## Brief
Please return the lines of the data below, word for word, from the first line through the line containing "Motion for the".

## Information shown
========================================================================

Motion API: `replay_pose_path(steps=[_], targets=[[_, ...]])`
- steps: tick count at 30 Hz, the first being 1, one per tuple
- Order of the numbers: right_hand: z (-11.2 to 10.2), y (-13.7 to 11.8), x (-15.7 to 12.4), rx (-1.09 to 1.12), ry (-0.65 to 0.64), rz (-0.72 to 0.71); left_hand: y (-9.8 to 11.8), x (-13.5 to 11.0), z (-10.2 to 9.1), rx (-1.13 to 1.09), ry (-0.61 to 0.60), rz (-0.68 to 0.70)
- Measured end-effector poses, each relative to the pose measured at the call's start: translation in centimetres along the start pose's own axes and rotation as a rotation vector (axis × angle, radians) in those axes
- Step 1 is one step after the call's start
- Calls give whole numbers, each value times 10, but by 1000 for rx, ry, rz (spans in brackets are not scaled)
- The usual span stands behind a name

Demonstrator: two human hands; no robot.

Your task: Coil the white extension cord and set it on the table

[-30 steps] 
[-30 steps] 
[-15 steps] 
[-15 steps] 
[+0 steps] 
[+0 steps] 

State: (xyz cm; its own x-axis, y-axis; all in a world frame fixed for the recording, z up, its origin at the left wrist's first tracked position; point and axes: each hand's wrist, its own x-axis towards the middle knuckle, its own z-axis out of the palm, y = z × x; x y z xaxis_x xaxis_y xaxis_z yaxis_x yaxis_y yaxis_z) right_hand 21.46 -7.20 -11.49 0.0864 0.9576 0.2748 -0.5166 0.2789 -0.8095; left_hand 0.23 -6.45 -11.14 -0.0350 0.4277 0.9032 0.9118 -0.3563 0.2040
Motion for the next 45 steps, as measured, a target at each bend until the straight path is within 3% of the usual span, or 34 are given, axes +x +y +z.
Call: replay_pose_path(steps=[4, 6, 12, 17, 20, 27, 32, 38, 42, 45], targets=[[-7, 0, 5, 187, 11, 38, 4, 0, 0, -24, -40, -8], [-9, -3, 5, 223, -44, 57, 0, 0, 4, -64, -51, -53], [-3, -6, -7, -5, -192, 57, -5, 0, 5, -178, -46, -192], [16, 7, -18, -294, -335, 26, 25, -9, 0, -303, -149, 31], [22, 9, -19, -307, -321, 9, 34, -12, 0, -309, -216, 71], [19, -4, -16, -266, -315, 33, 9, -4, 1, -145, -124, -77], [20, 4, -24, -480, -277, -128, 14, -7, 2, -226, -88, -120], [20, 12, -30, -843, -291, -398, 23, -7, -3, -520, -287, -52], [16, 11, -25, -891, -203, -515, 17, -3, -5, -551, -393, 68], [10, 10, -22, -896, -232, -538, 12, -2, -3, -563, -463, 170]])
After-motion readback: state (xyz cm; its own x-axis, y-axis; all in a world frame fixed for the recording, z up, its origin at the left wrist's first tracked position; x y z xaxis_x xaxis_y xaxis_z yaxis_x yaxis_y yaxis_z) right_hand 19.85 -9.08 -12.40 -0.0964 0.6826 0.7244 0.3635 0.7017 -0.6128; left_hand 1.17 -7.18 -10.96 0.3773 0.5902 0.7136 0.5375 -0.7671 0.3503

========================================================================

## Solution
Motion API: `replay_pose_path(steps=[_], targets=[[_, ...]])`
- steps: tick count at 30 Hz, the first being 1, one per tuple
- Order of the numbers: right_hand: z (-11.2 to 10.2), y (-13.7 to 11.8), x (-15.7 to 12.4), rx (-1.09 to 1.12), ry (-0.65 to 0.64), rz (-0.72 to 0.71); left_hand: y (-9.8 to 11.8), x (-13.5 to 11.0), z (-10.2 to 9.1), rx (-1.13 to 1.09), ry (-0.61 to 0.60), rz (-0.68 to 0.70)
- Measured end-effector poses, each relative to the pose measured at the call's start: translation in centimetres along the start pose's own axes and rotation as a rotation vector (axis × angle, radians) in those axes
- Step 1 is one step after the call's start
- Calls give whole numbers, each value times 10, but by 1000 for rx, ry, rz (spans in brackets are not scaled)
- The usual span stands behind a name

Demonstrator: two human hands; no robot.

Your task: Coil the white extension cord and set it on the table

[-30 steps] 
[-30 steps] 
[-15 steps] 
[-15 steps] 
[+0 steps] 
[+0 steps] 

State: (xyz cm; its own x-axis, y-axis; all in a world frame fixed for the recording, z up, its origin at the left wrist's first tracked position; point and axes: each hand's wrist, its own x-axis towards the middle knuckle, its own z-axis out of the palm, y = z × x; x y z xaxis_x xaxis_y xaxis_z yaxis_x yaxis_y yaxis_z) right_hand 21.46 -7.20 -11.49 0.0864 0.9576 0.2748 -0.5166 0.2789 -0.8095; left_hand 0.23 -6.45 -11.14 -0.0350 0.4277 0.9032 0.9118 -0.3563 0.2040
Motion for the next 45 steps, as measured, a target at each bend until the straight path is within 3% of the usual span, or 34 are given, axes +x +y +z.

No additional response is required.